The version of Jose Cisnero the Tigers acquired was substantially upgraded from his early days in the Astros organization. He built three miles an hour onto his fastball, comfortably sitting 96-97 miles per hour, and also developed a solid slider in the intervening years. Walks were a bit of a problem in 2019, but the new and improved Cisnero was racking up strikeouts as well.

In 2020, things got even better as he finally trimmed his walks down to league average levels while a posting an excellent strikeout rate of 27.6 percent, slightly better than his 2019 numbers in both regards. The results were outstanding. Cisnero put up a 3.03 ERA and a FIP of 2.65, ultimately ranked as the ninth most valuable reliever in the game this season per FanGraphs.

Command was the most obvious source of the breakout, but the movement profiles on his two primary offerings improved as well. He added a little more drop on the slider, and a little more horizontal action on his fourseamer. In both regards he’s now producing above average movement. The results were impressive as Cisnero posted a whiff rate of 48.5 percent on his slider this season. All this appeared to show up in his confidence too, as he made big pitches with consistency for most of his 29 13 innings of work this season.

Cisnero did have a couple of rough outings as the Tigers faded in mid-September, but he also ripped off a pretty tantalizing streak of scoreless innings in the middle of the short season that will have us hoping for more next year. From August 11 through September 4, he didn’t allow a run across 11 appearances. That stretch ended with a set of games over which he blew up a bit, allowing seven runs in four innings of work, but Cisnero turned things right back around to close out the season with six straight scoreless appearances.

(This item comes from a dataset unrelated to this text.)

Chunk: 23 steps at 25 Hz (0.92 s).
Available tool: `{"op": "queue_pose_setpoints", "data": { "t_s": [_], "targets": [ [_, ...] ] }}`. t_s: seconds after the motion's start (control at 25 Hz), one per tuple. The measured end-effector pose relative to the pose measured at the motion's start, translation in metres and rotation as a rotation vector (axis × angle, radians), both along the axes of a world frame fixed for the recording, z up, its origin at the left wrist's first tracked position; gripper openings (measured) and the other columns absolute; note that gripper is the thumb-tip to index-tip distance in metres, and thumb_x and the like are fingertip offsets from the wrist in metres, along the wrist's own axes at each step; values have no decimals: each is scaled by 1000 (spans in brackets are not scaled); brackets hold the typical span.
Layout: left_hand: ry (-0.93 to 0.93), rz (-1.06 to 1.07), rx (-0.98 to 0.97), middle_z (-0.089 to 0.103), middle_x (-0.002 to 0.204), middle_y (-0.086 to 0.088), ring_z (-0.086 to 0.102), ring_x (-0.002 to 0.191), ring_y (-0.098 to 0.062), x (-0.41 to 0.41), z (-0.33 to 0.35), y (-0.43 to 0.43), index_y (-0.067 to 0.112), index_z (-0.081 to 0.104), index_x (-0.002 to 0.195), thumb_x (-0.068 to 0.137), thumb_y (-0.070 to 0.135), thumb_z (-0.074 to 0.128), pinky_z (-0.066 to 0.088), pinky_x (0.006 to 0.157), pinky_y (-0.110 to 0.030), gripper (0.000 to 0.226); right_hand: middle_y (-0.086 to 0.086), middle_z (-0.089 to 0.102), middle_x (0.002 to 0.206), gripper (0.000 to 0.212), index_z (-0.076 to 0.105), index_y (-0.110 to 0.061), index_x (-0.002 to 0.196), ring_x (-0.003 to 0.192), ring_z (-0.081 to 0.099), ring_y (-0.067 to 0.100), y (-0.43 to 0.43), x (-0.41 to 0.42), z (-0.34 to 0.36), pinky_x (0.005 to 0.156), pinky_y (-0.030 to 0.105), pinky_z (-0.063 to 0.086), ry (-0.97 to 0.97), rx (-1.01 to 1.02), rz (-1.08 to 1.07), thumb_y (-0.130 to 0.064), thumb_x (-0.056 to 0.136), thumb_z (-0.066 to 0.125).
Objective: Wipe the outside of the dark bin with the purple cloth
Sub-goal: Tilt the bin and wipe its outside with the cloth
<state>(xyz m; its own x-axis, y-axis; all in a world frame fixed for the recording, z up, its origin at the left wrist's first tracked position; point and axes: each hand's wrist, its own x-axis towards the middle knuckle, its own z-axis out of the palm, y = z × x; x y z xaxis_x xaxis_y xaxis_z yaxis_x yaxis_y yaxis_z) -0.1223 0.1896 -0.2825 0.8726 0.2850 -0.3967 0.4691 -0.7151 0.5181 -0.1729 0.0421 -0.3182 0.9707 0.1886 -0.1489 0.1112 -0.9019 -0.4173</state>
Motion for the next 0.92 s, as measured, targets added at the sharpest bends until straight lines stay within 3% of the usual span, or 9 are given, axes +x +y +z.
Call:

The issue to wonder about going forward is Cisnero’s home run rate. For a pitcher who allows a few more fly balls than grounders each season, a home run rate of just .30 per nine probably isn’t sustainable in the current scoring environment. He was certainly better with his location this year, but after posting a 1.27 per nine mark in 2019, that’s a pretty big jump that can only partly be explained by the slight improvements in his stuff. Considering the vagaries of reliever performance, and the short sample size of this home run suppression, the jury is still out on whether Cisnero can hold onto at least a portion of his gains here.

The Tigers will still be paying very little for Jose Cisnero in 2021 and right now he looks like their best reliever. He won’t reach free agency until 2024, and isn’t arbitration eligible until 2022. If he can sustain something roughly like this level of performance he’s going to be a very valuable part of the Tigers bullpen. It should be interesting to see how A.J. Hinch and Chris Fetter deploy him next year. The question then becomes whether his injury history leads the club to sell high on him in trade, or risk it to keep him in the bullpen for the long haul.